Industry insiders say that the market is in a state of flux. While the headline figures shows near record installations – particularly in the smaller sub-100kW rooftop solar market – the larger commercial and industrial sector has been hit badly by the Covid-19 pandemic given the impact on retail, tourism, and the restrictions on aged care.
Kahn says that margins in the C&I market are very tight, and the problems experienced by major contractors in the utility scale market – the collapse of RCR Tomlinson, and the withdrawal of Downer, Decmil and Biosar – highlighted the contractual risks.
“There are some fundamental challenges in this space,” he says. “Probably the main one is that the margins to run these businesses are incredibly low. It is very very aggressive, fierce competition, and the industry is not doing itself any favours by being so aggressive.
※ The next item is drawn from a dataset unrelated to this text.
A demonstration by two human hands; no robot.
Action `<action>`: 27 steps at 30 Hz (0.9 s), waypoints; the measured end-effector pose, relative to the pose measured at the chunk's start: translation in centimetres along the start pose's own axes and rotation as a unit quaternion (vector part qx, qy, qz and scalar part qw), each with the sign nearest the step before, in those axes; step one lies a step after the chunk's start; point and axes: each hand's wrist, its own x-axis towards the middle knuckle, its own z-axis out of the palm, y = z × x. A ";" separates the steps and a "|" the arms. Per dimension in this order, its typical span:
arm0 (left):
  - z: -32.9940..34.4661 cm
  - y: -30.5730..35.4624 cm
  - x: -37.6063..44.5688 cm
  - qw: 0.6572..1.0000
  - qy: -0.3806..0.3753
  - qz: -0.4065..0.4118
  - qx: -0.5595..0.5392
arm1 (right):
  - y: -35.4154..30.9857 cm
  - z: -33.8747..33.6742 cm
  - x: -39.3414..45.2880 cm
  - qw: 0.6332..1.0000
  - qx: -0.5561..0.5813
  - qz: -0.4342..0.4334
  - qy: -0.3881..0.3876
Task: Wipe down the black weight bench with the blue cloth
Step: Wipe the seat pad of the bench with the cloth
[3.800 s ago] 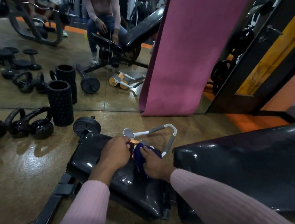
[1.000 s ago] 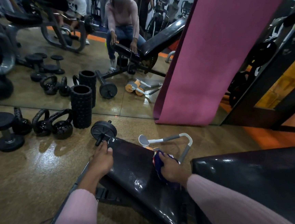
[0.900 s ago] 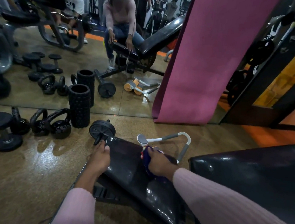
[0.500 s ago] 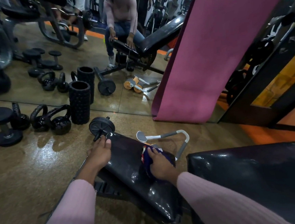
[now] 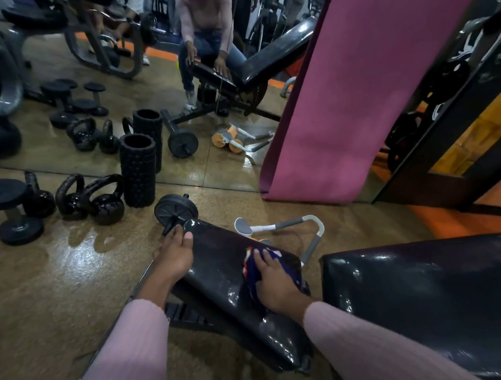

“We deal with large corporates and they are incredibly aggressive in their approach to the market. If the solar industry was tougher and a bit more co-ordinated, it would be in better position to cope with this.
“If there is anything to learn (from our position), we should project the margin position and protect the liability position. There are huge cost pressures out there and I sincerely and truly hope that we are one and only victim, but change is needed.
“I’ve been doing this for 14 years. We have grown the business to something fairly substantial. So this is devastating.”
Todae Solar has offices in Sydney, Melbourne, Brisbane, Adelaide, Perth and Canberra , more than 70 staff, and a national network of fully accredited solar installers.
It was named the number 1 commercial solar EPC for system sizes of between 101kW and 1,000kW for five years running by Sunwiz, and won numerous awards, most recently from the Clean Energy Council in the 2019 Design and Installation Award for the 30-240kW category.
Warwick Johnston, from Sunwiz, says that Todae Solar was originally focused on the STC market, or under 100kW, but as competition intensified moved to large scale installations based around the LGC market (for systems above 100kW), and was successful in landing many large clients, such as shopping centres, with large rollout across a large amount of sites.
However, that market is being challenged by increased competition, both from rival contractors and bigger solar farms, and the fall in LGC prices, which now have negligible value over the long term.
“Todae Solar was a highly respected company,” Johnston said. “This isn’t the exit of a dodgy company, this is the exit of a very esteemed player in the industry, which contributed a lot to the industry and (its demise) will be universally mourned.”
Last year, Singapore-based solar developer Sunseap took a minority stake in Todae Solar. Kahn says there has been a huge response already to the announcement. He is hopeful that the business can continue in some form, but ultimately that will be up to the administrators.